**EXERCISE GOAL**
Without the pictures, output all of the data exactly.

**AVAILABLE DATA**

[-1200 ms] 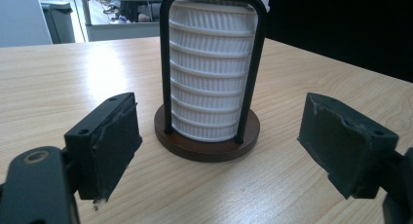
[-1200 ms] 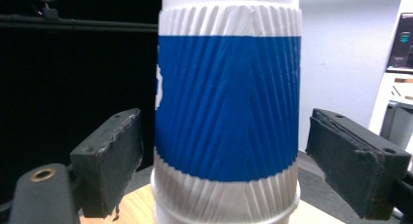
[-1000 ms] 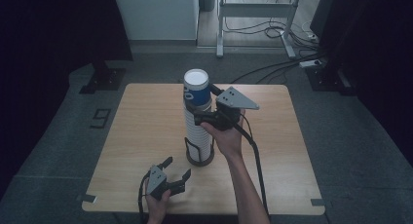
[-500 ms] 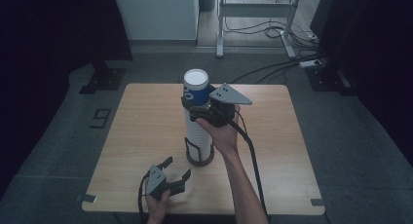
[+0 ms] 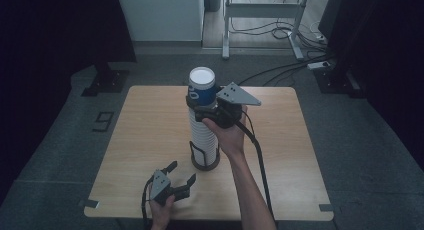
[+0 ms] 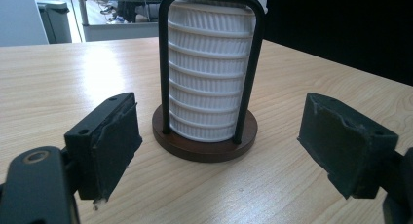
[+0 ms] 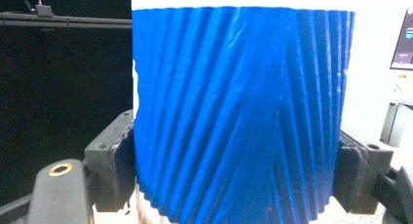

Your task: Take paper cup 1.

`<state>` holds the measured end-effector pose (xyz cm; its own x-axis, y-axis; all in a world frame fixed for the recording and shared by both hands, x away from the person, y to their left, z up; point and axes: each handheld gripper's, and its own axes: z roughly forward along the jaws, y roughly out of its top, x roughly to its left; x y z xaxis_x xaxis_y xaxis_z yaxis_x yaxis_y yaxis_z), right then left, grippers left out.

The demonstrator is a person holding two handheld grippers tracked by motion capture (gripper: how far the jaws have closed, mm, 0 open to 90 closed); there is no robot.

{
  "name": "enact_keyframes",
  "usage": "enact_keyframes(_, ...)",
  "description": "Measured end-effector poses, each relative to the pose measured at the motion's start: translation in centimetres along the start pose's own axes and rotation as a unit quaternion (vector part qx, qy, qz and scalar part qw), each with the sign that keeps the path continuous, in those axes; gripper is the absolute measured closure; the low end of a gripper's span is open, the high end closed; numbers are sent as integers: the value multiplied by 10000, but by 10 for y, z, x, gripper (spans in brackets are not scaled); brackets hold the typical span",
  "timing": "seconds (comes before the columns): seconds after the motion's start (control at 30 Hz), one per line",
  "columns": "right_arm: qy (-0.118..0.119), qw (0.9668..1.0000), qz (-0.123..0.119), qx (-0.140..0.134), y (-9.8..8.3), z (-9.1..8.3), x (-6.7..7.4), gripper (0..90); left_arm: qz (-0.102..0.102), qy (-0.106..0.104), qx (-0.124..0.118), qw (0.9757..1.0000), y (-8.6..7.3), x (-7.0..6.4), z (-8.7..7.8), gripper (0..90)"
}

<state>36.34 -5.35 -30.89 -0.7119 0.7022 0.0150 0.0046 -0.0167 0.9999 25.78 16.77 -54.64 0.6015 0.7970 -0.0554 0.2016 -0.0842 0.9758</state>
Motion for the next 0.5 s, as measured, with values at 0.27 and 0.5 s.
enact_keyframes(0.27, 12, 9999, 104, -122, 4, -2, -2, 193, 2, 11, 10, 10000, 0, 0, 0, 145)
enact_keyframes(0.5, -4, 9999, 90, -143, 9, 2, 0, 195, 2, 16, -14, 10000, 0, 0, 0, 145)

**SOLUTION TO THIS TASK**
[-1200 ms] 
[-1200 ms] 
[-1000 ms] 
[-500 ms] 
[+0 ms] 
[+0 ms] 
[+0 ms] 

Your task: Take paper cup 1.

`<state>` holds the measured end-effector pose (xyz cm; its own x-axis, y-axis; all in a world frame fixed for the recording and shared by both hands, x away from the person, y to their left, z up; point and axes: each handheld gripper's, and its own axes: z roughly forward along the jaws, y roughly out of its top, x roughly to its left; x y z xaxis_x xaxis_y xaxis_z yaxis_x yaxis_y yaxis_z), right then left, grippers left out.

The demonstrator is a person holding two handheld grippers tracked by motion capture (gripper: how far the jaws have closed, mm, 0 open to 90 closed); there is no robot.

{
  "name": "enact_keyframes",
  "usage": "enact_keyframes(_, ...)",
  "description": "Measured end-effector poses, each relative to the pose measured at the motion's start: translation in centimetres along the start pose's own axes and rotation as a unit quaternion (vector part qx, qy, qz and scalar part qw), each with the sign that keeps the path continuous, in those axes; gripper is the absolute measured closure; the low end of a gripper's span is open, the high end closed; numbers are sent as integers: the value multiplied by 10000, but by 10 for y, z, x, gripper (spans in brackets are not scaled); brackets hold the typical span",
  "timing": "seconds (comes before the columns): seconds after the motion's start (control at 30 Hz), one per line",
  "columns": "right_arm: qy (-0.118..0.119), qw (0.9668..1.0000), qz (-0.123..0.119), qx (-0.140..0.134), y (-9.8..8.3), z (-9.1..8.3), x (-6.7..7.4), gripper (0..90); left_arm: qz (-0.102..0.102), qy (-0.106..0.104), qx (-0.124..0.118), qw (0.9757..1.0000), y (-8.6..7.3), x (-7.0..6.4), z (-8.7..7.8), gripper (0..90)"
}

<state>36.34 -5.35 -30.89 -0.7119 0.7022 0.0150 0.0046 -0.0167 0.9999 25.78 16.77 -54.64 0.6015 0.7970 -0.0554 0.2016 -0.0842 0.9758</state>
Motion for the next 0.5 s, as measured, with values at 0.27 and 0.5 s.
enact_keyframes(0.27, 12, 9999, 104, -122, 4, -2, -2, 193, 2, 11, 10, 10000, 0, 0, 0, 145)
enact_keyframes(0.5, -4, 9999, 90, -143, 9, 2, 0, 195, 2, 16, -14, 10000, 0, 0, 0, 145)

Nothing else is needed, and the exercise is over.